The bill here, as originally filed, after showing a dedication of Commerce street, sufficient as against the grounds of demurrers interposed to it, and the obstruction of the street by the defendants in such sort as to create a public nuisance, avers "that the complainant owns a lot in said block No. 11 facing said Commerce street and there are six other residences in said block; that Commerce street has been open and a much-traveled street along by said block 11; * * * that said buildings and plant, when completed and used, will close up said street at said place; that it will stop traffic and travel on said street entirely, or will prevent the free use of said street by the public, and will convert the public use of said street into a private use of the same, to the detriment and damage of the public, and to the damage of plaintiff's property and the property of others in said town, * * * and pervert said street from the use it was dedicated for, and complainant and other property owners in said town will suffer irreparable loss from the erection and maintenance of said nuisance."

The complainant, before submission on the demurrers and motion for temporary injunction, no doubt recognizing that these averments were not sufficient to show peculiar injury suffered by the complainant, within the rule, amended her bill by adding paragraph 8, which avers "that she owns lots or parcels of lands in said block No. 11, and that the stopping up of said street and the erection of houses and improvements in said street prevents complainant from the free and uninterrupted egress and ingress from and to her said property; that said lots or property abut on said street, and, if said street is allowed to be stopped up, the value of her property will materially deteriorate, and it will work irreparable damages to her, and she will not have an adequate remedy at law."

While an averment as a mere conclusion that the damages suffered are irreparable, or that the remedy at law is inadequate, without the averment of facts to support the conclusion, is not sufficient (Dennis v. Mobile Montgomery Ry. Co., supra; Kellar v. Bullington, 101 Ala. 267, 14 So. 466; Bowling v. Crook, 104 Ala. 130, 16 So. 131; 20 Rawle C. L. 479, § 92), the averments here are more than a mere conclusion, and are certainly as full as the averments in Greil v. Stollenwerck, supra.

What we have said shows that the bill was subject to demurrer, yet, as was the trouble in Greil v.
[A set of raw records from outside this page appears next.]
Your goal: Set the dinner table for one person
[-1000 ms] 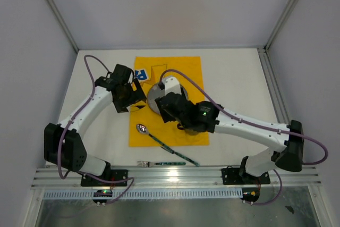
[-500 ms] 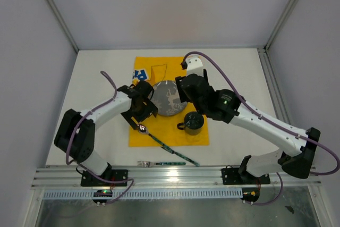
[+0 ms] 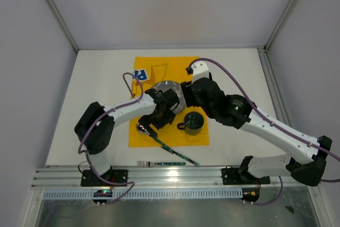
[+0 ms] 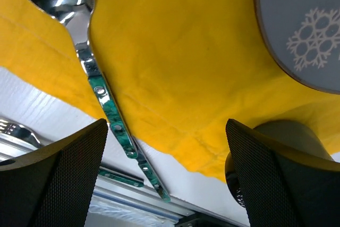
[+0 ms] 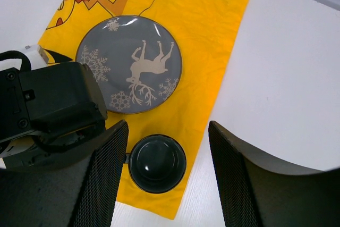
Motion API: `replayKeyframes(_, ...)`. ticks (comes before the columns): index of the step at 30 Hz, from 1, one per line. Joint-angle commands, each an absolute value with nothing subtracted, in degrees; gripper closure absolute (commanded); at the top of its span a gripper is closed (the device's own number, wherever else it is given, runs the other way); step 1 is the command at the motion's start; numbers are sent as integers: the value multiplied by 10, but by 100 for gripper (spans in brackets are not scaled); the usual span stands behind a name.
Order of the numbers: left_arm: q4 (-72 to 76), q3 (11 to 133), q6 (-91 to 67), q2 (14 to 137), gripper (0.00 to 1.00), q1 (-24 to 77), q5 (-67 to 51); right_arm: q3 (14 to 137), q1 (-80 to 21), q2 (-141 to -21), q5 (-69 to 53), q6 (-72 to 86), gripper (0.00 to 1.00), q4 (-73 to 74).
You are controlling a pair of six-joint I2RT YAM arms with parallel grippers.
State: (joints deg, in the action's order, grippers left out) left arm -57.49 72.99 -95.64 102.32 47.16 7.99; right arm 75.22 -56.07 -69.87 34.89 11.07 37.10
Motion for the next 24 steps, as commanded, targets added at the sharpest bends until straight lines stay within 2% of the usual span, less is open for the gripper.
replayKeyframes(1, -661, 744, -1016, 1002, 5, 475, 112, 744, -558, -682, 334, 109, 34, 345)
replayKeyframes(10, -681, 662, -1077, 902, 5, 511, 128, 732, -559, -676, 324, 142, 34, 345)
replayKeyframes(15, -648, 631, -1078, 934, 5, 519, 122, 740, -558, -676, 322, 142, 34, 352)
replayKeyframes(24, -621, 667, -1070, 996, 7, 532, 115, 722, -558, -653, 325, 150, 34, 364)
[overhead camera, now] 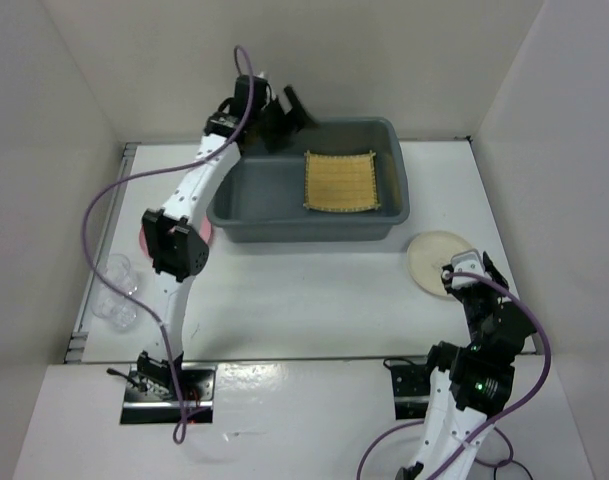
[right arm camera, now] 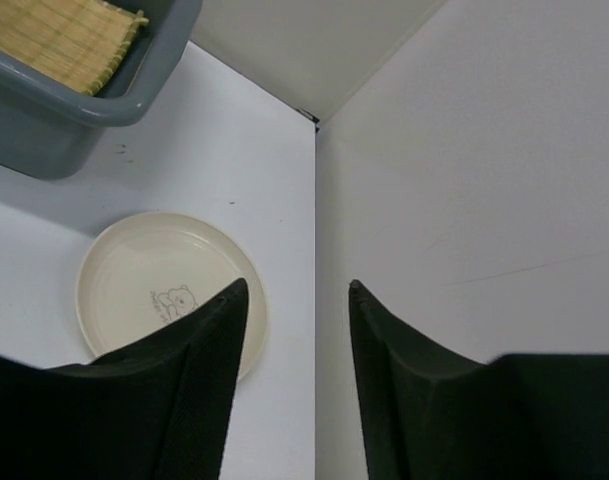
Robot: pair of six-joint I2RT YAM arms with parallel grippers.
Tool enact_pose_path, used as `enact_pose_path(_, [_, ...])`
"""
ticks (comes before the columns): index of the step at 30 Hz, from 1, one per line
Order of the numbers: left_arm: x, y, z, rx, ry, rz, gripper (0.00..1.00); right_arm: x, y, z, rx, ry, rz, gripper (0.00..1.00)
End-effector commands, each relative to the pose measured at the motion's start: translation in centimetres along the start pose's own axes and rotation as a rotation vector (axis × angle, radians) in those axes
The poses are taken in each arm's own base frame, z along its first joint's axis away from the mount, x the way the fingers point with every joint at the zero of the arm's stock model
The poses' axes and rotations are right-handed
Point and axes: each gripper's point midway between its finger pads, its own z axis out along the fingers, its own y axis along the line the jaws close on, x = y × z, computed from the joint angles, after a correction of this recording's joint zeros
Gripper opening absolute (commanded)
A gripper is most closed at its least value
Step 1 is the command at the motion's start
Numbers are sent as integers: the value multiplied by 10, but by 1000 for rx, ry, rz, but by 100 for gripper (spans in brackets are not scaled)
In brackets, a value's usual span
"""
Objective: Place the mixed dishes into the plastic bin
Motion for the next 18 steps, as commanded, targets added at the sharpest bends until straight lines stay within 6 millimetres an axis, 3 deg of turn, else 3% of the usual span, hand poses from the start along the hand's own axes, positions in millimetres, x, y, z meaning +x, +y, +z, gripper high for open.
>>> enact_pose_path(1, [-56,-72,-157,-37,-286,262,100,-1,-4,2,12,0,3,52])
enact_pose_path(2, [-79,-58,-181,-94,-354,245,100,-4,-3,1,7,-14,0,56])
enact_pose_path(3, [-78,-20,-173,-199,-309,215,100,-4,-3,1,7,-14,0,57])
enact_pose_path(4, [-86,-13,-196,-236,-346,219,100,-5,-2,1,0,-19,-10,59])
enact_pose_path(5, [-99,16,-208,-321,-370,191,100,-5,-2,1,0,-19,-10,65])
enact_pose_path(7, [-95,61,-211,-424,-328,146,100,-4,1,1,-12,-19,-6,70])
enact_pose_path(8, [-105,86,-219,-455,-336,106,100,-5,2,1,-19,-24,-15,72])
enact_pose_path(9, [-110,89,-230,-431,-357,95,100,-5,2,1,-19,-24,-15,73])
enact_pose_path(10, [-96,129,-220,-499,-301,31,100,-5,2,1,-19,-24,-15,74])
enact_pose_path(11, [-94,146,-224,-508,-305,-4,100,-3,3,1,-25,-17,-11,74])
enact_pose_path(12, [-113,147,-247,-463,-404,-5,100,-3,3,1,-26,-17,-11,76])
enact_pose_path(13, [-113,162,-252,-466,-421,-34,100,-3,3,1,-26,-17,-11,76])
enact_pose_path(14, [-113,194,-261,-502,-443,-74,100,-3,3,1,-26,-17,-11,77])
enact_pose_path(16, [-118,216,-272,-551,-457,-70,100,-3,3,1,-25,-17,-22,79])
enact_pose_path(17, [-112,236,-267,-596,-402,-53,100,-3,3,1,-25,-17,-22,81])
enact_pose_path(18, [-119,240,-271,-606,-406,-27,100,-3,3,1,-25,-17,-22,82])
Stollenwerck, supra, it is not subject to the general demurrer for want of equity, nor to the special grounds assigned. Code of 1923, § 6553; McDuffie v. Lynchburg Shoe Co., 178 Ala. 268,59 So. 567. The decree of the court on the demurrer to the bill is free from error, and will be affirmed.
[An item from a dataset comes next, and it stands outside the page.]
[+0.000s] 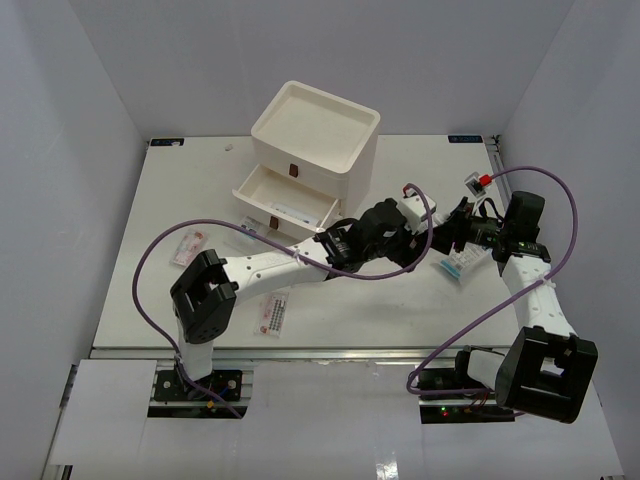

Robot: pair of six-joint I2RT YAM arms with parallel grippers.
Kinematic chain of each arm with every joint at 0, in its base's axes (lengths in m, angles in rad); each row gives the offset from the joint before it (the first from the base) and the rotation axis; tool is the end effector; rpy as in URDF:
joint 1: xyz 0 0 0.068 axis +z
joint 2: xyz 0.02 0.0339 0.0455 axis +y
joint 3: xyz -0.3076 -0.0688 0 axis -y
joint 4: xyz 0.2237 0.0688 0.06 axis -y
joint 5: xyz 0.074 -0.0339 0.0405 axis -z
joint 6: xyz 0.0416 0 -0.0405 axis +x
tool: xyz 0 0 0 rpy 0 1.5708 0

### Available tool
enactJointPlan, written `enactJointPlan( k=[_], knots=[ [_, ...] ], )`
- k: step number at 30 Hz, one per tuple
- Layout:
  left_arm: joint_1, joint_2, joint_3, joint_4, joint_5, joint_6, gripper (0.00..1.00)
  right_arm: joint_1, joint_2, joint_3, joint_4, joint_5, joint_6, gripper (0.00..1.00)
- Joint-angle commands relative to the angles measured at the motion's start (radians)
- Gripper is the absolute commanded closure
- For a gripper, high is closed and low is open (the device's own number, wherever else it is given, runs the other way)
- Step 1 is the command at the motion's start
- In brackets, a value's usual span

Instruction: Organize the makeup

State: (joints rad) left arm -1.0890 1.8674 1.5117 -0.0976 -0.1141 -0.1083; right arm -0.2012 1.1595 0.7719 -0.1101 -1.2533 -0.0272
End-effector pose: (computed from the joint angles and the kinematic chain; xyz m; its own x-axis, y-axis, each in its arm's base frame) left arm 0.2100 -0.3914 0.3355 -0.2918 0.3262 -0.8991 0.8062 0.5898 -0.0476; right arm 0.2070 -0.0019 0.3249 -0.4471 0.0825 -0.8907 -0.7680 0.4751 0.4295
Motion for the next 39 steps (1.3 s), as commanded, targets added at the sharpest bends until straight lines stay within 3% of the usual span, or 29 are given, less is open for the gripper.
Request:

The testimony presented on the hearing of the motion for the issuance of a temporary writ of injunction is without dispute in showing that the complainant's lot is unimproved and unused; that Commerce street adjacent to the complainant's lot is likewise unimproved, and has never been used or maintained by the town authorities, and has never, to any appreciable extent, been used by the public as a way of travel, and, at the point where the defendants have constructed the buildings complained of near the railroad track, the street is not suitable or safe for travel because of the embankment formed by the railroad grade and general contour of the earth's surface in the immediate locality, and, as a result of these conditions, the travel of the public for some 20 years or more has made a roadway across complainant's lot, and, if the complainant has suffered any damage, it is such as affects only the market value of the property, for which an action at law would afford an adequate remedy.
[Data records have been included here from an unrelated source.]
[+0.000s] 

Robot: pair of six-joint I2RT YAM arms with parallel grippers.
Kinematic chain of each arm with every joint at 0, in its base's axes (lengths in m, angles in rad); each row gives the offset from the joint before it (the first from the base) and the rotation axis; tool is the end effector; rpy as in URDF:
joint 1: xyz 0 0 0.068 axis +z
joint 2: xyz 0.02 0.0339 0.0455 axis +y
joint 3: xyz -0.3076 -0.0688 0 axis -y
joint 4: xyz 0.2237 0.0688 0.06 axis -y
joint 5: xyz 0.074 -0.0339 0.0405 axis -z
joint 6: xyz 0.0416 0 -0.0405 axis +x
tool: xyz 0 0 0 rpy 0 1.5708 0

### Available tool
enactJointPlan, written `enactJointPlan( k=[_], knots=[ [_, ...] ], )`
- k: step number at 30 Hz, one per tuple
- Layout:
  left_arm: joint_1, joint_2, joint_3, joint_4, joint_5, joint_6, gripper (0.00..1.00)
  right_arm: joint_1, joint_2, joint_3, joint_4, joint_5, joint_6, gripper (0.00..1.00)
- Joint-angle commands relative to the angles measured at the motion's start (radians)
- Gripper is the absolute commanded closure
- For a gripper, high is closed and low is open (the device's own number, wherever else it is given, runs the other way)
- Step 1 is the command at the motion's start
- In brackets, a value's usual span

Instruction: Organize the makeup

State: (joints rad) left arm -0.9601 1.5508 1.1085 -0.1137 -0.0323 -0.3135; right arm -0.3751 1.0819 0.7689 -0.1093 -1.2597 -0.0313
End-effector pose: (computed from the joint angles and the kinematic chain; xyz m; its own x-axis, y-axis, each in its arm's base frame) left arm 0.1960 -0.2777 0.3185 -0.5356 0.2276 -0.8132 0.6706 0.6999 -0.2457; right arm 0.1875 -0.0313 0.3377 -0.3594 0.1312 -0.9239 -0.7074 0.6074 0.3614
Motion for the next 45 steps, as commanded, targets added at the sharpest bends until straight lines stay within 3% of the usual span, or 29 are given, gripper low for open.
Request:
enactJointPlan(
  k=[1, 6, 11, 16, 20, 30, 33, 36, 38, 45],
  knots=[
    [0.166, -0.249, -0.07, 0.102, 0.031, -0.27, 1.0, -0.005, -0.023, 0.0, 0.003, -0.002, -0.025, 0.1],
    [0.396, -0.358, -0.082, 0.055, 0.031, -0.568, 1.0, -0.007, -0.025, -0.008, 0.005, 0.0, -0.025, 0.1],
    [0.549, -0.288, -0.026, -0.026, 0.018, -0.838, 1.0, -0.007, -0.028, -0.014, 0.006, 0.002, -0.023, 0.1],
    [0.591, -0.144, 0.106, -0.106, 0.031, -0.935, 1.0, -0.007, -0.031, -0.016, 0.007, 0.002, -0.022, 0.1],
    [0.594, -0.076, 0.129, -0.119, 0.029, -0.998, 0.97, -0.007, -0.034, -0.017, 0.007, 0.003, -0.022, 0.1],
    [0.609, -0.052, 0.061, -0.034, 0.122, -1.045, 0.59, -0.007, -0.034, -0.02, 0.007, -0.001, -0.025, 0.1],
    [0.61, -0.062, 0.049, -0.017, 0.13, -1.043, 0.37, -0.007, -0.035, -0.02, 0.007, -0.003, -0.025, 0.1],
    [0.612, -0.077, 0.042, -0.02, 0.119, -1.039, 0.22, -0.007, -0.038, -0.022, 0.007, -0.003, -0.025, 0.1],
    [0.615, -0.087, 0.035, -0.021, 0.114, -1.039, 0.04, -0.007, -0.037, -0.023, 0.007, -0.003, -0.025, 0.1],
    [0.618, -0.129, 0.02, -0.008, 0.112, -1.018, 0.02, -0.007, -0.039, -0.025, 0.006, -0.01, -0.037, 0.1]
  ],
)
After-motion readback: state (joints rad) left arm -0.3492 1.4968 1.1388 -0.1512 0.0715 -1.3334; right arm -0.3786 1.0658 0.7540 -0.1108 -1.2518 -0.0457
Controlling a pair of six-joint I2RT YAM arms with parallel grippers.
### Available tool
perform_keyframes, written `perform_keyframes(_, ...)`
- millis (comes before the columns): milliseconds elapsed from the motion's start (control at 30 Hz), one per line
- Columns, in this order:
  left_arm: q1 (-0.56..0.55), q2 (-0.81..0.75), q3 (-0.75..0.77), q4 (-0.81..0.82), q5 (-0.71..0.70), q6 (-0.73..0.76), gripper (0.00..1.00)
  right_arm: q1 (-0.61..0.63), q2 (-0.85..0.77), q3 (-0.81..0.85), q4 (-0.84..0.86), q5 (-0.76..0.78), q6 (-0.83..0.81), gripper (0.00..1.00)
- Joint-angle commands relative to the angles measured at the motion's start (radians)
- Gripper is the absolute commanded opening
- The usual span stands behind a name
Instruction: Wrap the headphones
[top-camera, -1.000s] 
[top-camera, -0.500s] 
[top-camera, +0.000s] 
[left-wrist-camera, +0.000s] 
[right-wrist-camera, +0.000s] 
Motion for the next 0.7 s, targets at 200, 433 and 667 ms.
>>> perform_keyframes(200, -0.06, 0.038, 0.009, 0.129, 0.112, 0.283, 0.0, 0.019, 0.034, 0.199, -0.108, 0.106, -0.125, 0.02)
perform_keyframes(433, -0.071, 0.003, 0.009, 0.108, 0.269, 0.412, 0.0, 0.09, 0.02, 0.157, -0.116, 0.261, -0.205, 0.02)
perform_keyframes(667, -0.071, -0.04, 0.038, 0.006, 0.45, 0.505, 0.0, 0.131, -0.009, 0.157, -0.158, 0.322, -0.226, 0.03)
On this showing we are of the opinion that the learned trial court erred in awarding a temporary mandatory injunction, and the decree in this respect must be reversed. Folmar Mercantile Co. v. Town of Luverne, 203 Ala. 363, 83 So. 107.

The decree of the circuit court is therefore in part affirmed and in part reversed, and the cause is remanded.

Affirmed in part, and in part reversed and remanded.

ANDERSON, C. J., and SOMERVILLE and THOMAS, JJ., concur.